WHAT TO PRODUCE
Up to and including the line that contains "Find black power cable here.", write out each line of the material from its first line, exactly.

═════ RECORDS FOR THE TASK ═════

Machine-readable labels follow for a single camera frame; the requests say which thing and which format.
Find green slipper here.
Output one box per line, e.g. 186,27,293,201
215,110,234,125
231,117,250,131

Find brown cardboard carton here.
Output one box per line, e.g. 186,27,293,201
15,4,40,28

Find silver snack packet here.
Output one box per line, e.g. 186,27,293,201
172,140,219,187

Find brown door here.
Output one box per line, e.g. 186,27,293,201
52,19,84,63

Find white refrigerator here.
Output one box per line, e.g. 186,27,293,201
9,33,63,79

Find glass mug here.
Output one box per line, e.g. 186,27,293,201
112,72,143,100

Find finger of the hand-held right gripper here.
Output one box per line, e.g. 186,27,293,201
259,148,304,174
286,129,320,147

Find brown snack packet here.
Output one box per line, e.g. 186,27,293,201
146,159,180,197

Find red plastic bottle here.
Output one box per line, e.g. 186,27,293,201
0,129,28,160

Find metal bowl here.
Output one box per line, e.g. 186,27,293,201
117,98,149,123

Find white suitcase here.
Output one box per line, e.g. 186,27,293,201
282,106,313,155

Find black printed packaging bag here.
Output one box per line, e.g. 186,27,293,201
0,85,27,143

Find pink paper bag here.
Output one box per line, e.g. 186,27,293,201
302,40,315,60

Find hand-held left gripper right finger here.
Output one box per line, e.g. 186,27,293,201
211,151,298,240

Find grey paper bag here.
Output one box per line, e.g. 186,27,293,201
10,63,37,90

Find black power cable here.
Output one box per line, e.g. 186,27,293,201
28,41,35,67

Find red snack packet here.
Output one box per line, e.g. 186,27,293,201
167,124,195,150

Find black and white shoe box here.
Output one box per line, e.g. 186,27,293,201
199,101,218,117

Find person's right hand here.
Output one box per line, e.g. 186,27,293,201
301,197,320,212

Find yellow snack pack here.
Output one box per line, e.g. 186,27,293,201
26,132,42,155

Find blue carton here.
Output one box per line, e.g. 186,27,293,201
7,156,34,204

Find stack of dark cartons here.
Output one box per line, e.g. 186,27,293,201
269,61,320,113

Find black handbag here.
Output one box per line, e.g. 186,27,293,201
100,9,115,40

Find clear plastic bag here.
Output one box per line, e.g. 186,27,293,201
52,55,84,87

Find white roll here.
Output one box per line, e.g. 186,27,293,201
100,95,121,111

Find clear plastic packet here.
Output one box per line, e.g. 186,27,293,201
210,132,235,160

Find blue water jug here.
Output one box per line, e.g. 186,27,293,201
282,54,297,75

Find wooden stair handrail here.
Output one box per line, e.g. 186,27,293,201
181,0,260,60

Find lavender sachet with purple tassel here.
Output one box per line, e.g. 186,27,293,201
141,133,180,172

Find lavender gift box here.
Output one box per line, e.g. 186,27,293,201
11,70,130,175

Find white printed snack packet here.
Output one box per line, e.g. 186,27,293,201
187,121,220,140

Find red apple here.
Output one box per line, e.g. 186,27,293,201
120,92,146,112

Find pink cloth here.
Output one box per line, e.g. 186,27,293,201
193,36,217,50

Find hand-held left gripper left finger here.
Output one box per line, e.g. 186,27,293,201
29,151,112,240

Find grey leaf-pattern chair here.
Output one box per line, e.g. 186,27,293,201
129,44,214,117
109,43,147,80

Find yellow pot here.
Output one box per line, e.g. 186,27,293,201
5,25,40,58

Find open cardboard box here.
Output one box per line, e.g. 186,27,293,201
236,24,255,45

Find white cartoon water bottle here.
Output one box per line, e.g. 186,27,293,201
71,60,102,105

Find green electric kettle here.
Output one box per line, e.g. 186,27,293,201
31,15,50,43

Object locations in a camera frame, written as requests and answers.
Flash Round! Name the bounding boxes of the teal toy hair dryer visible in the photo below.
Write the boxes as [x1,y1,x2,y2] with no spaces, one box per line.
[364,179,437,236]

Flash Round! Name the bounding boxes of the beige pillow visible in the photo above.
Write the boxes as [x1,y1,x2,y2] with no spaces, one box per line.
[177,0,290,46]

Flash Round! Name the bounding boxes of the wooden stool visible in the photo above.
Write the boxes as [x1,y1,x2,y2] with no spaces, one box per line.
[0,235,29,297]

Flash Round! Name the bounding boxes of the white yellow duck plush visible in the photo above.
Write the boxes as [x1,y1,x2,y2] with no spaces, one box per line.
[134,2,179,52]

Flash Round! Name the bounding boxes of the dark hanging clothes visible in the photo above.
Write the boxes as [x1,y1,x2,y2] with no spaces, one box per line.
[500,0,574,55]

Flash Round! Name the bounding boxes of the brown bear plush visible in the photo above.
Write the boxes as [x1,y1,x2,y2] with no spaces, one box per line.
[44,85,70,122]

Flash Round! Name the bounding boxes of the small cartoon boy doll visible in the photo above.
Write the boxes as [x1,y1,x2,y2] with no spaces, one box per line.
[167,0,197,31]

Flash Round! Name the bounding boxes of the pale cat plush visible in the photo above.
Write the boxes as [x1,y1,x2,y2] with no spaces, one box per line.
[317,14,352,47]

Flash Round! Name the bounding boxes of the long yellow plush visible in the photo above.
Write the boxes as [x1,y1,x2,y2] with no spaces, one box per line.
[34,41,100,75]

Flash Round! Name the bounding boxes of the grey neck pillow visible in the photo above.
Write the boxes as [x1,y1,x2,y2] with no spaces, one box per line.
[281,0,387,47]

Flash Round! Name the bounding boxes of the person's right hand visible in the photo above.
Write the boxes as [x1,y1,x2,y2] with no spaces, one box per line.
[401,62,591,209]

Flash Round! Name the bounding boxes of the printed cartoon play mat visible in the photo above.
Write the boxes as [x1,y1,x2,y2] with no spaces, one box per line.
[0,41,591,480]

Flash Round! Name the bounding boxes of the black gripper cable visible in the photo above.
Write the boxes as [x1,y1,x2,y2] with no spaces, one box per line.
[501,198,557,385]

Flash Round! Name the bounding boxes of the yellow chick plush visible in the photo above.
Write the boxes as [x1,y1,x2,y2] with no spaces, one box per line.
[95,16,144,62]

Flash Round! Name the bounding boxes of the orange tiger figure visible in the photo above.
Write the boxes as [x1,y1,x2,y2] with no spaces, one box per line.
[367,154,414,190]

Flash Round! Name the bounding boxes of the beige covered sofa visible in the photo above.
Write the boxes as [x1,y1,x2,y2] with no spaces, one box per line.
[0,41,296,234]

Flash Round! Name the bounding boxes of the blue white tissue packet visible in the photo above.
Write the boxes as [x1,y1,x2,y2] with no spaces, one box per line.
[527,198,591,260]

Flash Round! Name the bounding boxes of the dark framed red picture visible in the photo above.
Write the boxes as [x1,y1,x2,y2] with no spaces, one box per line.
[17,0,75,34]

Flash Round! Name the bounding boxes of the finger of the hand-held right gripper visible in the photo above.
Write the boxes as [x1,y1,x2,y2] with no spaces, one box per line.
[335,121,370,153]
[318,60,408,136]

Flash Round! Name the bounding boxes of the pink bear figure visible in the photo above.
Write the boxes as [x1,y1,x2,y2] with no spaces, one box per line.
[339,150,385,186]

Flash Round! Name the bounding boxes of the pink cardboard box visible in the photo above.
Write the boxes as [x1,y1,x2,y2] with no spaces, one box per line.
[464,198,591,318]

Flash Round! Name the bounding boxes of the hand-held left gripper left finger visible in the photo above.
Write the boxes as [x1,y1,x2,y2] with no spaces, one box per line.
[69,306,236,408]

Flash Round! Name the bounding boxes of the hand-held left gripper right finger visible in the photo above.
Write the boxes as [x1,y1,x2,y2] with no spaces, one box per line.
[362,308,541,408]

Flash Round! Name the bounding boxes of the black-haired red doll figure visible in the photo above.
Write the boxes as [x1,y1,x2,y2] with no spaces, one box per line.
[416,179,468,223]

═════

RESPONSE
Machine-readable labels follow for a single camera frame; the requests say which thing and which format.
Find green slipper here.
Output one box per line, e.g. 186,27,293,201
215,110,234,125
231,117,250,131

Find brown cardboard carton here.
Output one box per line, e.g. 186,27,293,201
15,4,40,28

Find silver snack packet here.
Output one box per line, e.g. 186,27,293,201
172,140,219,187

Find brown door here.
Output one box per line, e.g. 186,27,293,201
52,19,84,63

Find white refrigerator here.
Output one box per line, e.g. 186,27,293,201
9,33,63,79

Find glass mug here.
Output one box per line, e.g. 186,27,293,201
112,72,143,100

Find finger of the hand-held right gripper here.
Output one box per line, e.g. 186,27,293,201
259,148,304,174
286,129,320,147

Find brown snack packet here.
Output one box per line, e.g. 186,27,293,201
146,159,180,197

Find red plastic bottle here.
Output one box per line, e.g. 186,27,293,201
0,129,28,160

Find metal bowl here.
Output one box per line, e.g. 186,27,293,201
117,98,149,123

Find white suitcase here.
Output one box per line, e.g. 186,27,293,201
282,106,313,155

Find black printed packaging bag here.
Output one box per line, e.g. 186,27,293,201
0,85,27,143

Find pink paper bag here.
Output one box per line, e.g. 186,27,293,201
302,40,315,60

Find hand-held left gripper right finger here.
Output one box per line, e.g. 186,27,293,201
211,151,298,240

Find grey paper bag here.
Output one box per line, e.g. 186,27,293,201
10,63,37,90

Find black power cable here.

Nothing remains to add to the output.